**GOAL OF THE EXERCISE:**
Could the whole of the data below be written out verbatim?

**DATA SEGMENT:**
----

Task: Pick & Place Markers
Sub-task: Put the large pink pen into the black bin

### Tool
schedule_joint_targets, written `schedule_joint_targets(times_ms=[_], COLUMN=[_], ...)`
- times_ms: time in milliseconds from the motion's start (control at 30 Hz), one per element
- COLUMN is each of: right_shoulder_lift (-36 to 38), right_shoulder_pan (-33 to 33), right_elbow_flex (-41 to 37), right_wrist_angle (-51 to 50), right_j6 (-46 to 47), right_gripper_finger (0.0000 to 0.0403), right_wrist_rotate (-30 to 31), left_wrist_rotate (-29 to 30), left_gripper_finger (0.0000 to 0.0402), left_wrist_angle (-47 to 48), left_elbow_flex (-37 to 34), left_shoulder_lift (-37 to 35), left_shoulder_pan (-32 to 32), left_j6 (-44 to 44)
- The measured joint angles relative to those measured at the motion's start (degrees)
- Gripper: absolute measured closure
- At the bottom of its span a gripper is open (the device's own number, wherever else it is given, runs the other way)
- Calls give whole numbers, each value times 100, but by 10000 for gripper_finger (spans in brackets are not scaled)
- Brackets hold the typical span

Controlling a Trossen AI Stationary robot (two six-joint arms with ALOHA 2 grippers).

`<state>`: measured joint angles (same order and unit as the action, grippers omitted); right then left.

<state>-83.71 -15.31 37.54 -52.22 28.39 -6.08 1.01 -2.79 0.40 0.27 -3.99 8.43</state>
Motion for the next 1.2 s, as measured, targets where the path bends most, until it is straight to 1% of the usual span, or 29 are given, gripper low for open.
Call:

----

**THE ANSWER:**
Task: Pick & Place Markers
Sub-task: Put the large pink pen into the black bin

### Tool
schedule_joint_targets, written `schedule_joint_targets(times_ms=[_], COLUMN=[_], ...)`
- times_ms: time in milliseconds from the motion's start (control at 30 Hz), one per element
- COLUMN is each of: right_shoulder_lift (-36 to 38), right_shoulder_pan (-33 to 33), right_elbow_flex (-41 to 37), right_wrist_angle (-51 to 50), right_j6 (-46 to 47), right_gripper_finger (0.0000 to 0.0403), right_wrist_rotate (-30 to 31), left_wrist_rotate (-29 to 30), left_gripper_finger (0.0000 to 0.0402), left_wrist_angle (-47 to 48), left_elbow_flex (-37 to 34), left_shoulder_lift (-37 to 35), left_shoulder_pan (-32 to 32), left_j6 (-44 to 44)
- The measured joint angles relative to those measured at the motion's start (degrees)
- Gripper: absolute measured closure
- At the bottom of its span a gripper is open (the device's own number, wherever else it is given, runs the other way)
- Calls give whole numbers, each value times 100, but by 10000 for gripper_finger (spans in brackets are not scaled)
- Brackets hold the typical span

Controlling a Trossen AI Stationary robot (two six-joint arms with ALOHA 2 grippers).

`<state>`: measured joint angles (same order and unit as the action, grippers omitted); right then left.

<state>-83.71 -15.31 37.54 -52.22 28.39 -6.08 1.01 -2.79 0.40 0.27 -3.99 8.43</state>
Motion for the next 1.2 s, as measured, targets where the path bends most, until it is straight to 1% of the usual span, or 29 are given, gripper low for open.
Call:

Nothing else is part of this answer.